The required output is the lines from the one with "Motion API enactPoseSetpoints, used" through the end of the data, repeated verbatim, with no pictures included.

************

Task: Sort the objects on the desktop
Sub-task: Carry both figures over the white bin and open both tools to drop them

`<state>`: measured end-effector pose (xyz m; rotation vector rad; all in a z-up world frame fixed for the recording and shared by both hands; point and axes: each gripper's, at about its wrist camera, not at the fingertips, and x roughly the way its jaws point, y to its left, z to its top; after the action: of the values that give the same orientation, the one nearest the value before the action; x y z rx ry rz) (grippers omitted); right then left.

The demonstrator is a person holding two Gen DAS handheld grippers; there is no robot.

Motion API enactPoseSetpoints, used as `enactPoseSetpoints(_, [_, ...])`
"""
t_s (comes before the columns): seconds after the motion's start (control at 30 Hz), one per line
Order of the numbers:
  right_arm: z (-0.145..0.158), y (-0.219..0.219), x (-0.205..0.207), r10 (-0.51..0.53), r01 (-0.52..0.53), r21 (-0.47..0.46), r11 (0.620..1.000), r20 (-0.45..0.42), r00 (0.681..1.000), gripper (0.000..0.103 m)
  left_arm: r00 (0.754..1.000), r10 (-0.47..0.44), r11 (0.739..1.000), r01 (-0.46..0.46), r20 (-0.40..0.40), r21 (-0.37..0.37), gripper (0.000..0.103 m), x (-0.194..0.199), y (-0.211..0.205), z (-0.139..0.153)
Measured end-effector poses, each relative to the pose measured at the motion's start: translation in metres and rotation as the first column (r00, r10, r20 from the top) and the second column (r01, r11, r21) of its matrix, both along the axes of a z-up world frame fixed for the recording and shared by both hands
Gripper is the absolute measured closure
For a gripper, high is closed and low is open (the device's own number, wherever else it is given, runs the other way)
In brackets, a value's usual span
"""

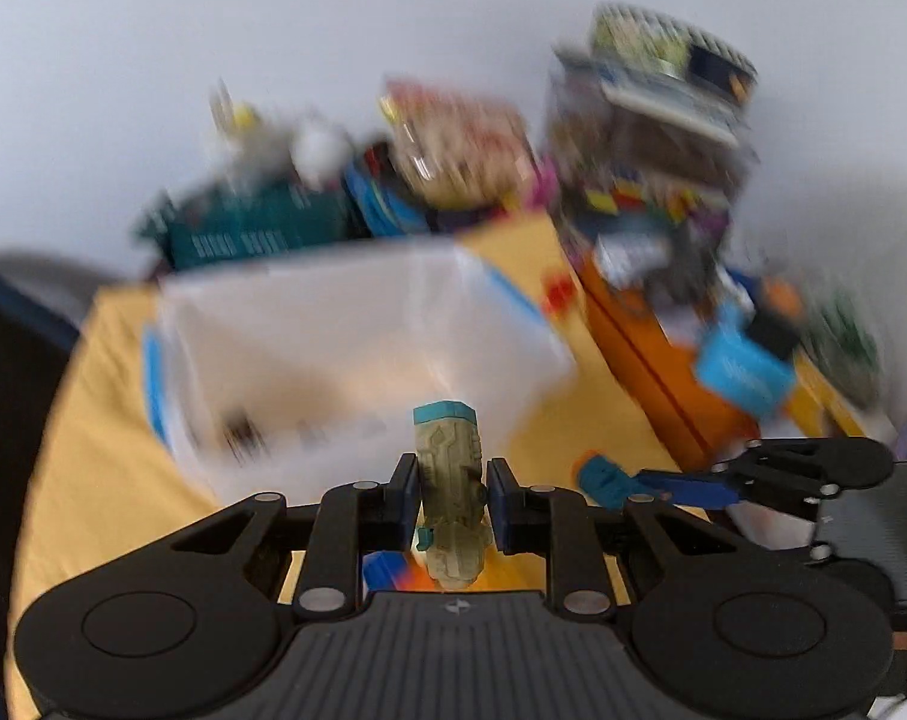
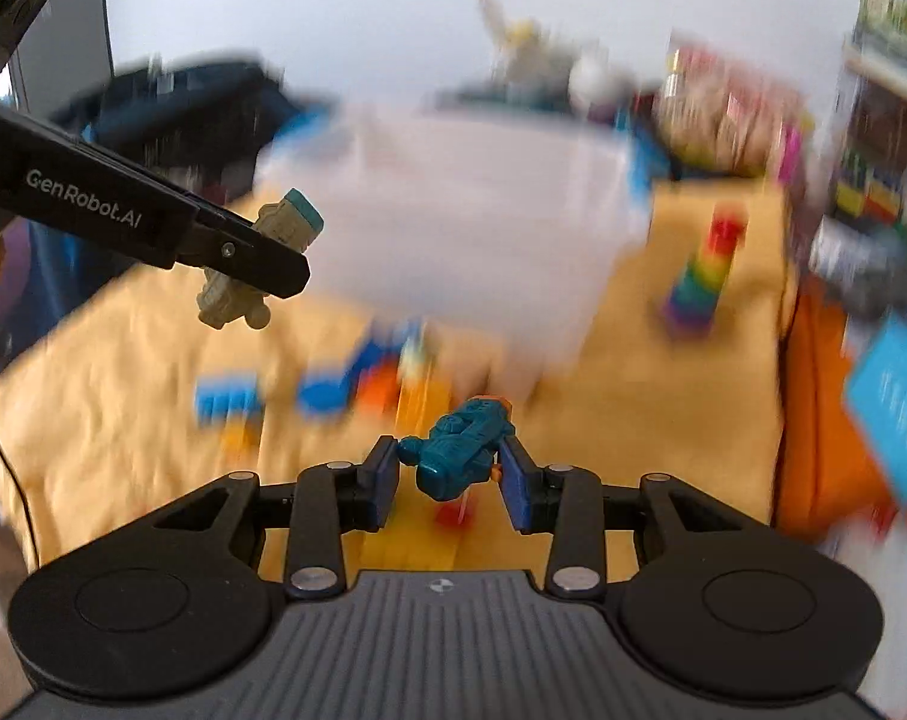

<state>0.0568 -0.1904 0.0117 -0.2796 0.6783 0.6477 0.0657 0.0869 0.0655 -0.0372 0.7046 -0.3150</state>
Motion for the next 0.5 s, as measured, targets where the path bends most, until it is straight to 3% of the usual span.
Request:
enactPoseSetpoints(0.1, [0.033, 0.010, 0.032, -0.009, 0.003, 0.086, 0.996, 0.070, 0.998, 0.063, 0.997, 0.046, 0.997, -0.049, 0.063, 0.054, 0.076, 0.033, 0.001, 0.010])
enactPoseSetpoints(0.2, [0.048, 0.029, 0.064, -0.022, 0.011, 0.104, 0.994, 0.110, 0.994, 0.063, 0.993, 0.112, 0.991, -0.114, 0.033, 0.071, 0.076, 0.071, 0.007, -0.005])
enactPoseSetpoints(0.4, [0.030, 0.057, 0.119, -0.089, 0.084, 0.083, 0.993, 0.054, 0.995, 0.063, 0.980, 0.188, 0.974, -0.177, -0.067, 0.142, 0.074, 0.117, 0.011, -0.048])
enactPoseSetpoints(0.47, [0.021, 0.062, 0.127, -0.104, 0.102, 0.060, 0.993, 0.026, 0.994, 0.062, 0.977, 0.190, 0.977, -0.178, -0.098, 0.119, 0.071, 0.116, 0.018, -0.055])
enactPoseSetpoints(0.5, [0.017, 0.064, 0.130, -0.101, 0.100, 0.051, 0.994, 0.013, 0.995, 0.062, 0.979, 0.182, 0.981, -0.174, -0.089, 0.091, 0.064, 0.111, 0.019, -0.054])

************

_Exercise result_
Motion API enactPoseSetpoints, used as `enactPoseSetpoints(_, [_, ...])`
"""
t_s (comes before the columns): seconds after the motion's start (control at 30 Hz), one per line
Order of the numbers:
  right_arm: z (-0.145..0.158), y (-0.219..0.219), x (-0.205..0.207), r10 (-0.51..0.53), r01 (-0.52..0.53), r21 (-0.47..0.46), r11 (0.620..1.000), r20 (-0.45..0.42), r00 (0.681..1.000), gripper (0.000..0.103 m)
  left_arm: r00 (0.754..1.000), r10 (-0.47..0.44), r11 (0.739..1.000), r01 (-0.46..0.46), r20 (-0.40..0.40), r21 (-0.37..0.37), gripper (0.000..0.103 m), x (-0.194..0.199), y (-0.211..0.205), z (-0.139..0.153)
Measured end-effector poses, each relative to the pose measured at the motion's start: translation in metres and rotation as the first column (r00, r10, r20 from the top) and the second column (r01, r11, r21) of its matrix, both along the axes of a z-up world frame fixed for the recording and shared by both hands
Gripper is the absolute measured closure
For a gripper, high is closed and low is open (the device's own number, wherever else it is given, runs the other way)
In brackets, a value's usual span
"""


<state>0.0568 -0.1904 0.0117 -0.2796 0.6783 0.6477 0.0657 0.0869 0.0655 -0.0372 0.7046 -0.3150</state>
Motion for the next 0.5 s, as measured, targets where the path bends most, until it is straight to 3% of the usual span.
Request:
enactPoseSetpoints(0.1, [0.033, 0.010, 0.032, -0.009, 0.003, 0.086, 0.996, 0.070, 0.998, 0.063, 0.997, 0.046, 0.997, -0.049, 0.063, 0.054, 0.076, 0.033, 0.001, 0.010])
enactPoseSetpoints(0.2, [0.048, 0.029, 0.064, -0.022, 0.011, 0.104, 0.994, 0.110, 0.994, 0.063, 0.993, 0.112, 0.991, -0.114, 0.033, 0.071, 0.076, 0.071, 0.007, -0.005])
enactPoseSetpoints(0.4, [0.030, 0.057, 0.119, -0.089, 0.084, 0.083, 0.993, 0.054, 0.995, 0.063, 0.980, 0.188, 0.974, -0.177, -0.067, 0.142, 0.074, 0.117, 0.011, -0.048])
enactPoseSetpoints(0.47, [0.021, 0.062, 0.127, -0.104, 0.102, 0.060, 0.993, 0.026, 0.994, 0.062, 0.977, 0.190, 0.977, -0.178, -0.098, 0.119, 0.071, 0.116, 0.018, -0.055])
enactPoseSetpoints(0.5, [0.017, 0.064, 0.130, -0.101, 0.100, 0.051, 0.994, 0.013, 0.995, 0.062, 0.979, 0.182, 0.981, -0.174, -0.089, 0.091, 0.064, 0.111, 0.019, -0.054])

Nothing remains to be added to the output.